I did my last bit of shopping today; at least, I hope so. Heaven forbid, I forgot someone--ack. (I get the feeling I'm going to get nightmares of last minute shopping, going at a speed that would shame Santa's reindeers.) My wallet is feeling a lot lighter, and my head a lot heavier. I never liked shopping. Some people would give me strange looks; not that I blame them. I haven't met too many of my gender who would share my sentiments.
Pardon me, but I don't get the "Shop 'Til You Drop" mentality. The thought of shopping all day, fighting crowds and endless lines while armed with shopping bags, is enough to make me drop before I step out of the house. Speaking of which, I only spent 3 hours today before I grabbed my last gift and came home for refuge. Maybe it's the feet; I'm out of shape. Or maybe it's the idea of lightening my wallet, exponentially, every time I go in a store--but no, I'm not a compulsive buyer.
I don't know. I just don't get that adrenaline rush to utter the words, "Charge it, please."
I do admire those who would leave the house the moment the mall opens and come back just before rush hour, and still have the energy to admire their newly-acquired goods. That's what I call spirit..enthusiasm. The last time I went out with a couple of girlfriends, we walked around and around until they (note: they, not we) found at least something to buy. It was some sort of criteria. Some sort of ultimatum. "Buy something, or don't go come home."
I am more of the window-shopper, if I had to be labelled. And I do not weep if I come home as empty-handed as I left. Nor am I too disappointed if I didn't manage to see every shop in the mall. I like to browse. Alone. Please leave me "may-I-help-you-and-do-you-want-to-know-more-about-this-product-miss" salespeople! I like to muse what would happen if I bought a particular product..for myself or for a friend. And I'd calculate the impact it would have on my wallet. And I'll probably make a note that I'll buy it one day...and put it back on the shelf and move on.

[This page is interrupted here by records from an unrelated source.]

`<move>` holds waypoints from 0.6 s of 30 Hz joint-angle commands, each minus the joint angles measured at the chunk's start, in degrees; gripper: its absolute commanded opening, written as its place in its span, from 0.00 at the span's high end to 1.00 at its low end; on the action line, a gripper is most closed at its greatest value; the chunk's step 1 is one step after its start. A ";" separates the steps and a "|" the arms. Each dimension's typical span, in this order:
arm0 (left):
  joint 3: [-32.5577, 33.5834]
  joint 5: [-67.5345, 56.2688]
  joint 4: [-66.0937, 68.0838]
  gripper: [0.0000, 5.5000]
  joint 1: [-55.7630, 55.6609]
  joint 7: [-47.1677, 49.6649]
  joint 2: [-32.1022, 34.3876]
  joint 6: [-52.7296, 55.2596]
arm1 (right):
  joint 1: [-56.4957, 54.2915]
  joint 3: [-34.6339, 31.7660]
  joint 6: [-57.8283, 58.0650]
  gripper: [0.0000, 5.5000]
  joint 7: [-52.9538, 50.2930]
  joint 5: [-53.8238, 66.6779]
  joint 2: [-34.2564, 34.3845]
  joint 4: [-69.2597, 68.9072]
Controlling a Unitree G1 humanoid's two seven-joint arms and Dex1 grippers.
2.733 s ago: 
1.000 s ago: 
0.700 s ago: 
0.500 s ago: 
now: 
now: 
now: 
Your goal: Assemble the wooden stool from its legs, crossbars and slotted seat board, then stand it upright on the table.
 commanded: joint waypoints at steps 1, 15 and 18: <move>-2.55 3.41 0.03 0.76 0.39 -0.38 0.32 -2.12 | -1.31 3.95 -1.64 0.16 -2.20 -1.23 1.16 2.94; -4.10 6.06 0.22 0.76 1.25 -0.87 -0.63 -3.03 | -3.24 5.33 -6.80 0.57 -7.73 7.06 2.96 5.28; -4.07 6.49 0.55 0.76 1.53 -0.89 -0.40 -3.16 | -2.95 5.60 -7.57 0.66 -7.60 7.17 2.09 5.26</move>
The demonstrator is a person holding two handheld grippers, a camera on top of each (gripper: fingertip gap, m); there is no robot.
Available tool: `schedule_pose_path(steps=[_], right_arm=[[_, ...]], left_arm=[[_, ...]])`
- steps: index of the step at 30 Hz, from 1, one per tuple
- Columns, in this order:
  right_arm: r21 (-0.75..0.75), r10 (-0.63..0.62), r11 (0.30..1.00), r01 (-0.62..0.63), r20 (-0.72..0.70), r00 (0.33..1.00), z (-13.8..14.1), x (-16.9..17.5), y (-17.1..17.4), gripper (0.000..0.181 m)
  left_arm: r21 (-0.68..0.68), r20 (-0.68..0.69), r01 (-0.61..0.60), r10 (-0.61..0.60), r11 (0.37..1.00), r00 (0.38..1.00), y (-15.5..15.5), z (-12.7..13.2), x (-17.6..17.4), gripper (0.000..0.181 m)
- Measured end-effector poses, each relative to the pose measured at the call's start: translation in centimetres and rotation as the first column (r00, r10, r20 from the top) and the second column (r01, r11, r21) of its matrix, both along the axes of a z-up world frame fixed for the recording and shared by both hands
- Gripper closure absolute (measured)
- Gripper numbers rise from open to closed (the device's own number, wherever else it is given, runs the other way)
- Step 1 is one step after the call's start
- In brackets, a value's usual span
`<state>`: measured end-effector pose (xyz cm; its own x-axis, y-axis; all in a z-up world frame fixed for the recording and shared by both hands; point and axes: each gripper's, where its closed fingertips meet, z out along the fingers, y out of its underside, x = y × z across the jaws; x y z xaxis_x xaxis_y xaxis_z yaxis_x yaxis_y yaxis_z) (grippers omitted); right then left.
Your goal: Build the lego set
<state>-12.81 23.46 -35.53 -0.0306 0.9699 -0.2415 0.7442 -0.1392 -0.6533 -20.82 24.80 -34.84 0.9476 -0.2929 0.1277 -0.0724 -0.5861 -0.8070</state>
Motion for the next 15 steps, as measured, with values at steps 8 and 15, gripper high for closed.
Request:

So, when I'm stuck with the scenario where I have a handful of things I must buy before I go home, from a mall where everyone is shopping-crazed, I come home looking like something the cat dragged in. And I tell myself, those people are nuts. That rather round lady at the counter was nuts. Those kids that nearly knocked me down are nuts. They're all nuts.. Next year... next year it will be different. Next year, I'm going to get everything done before the season.....Next year...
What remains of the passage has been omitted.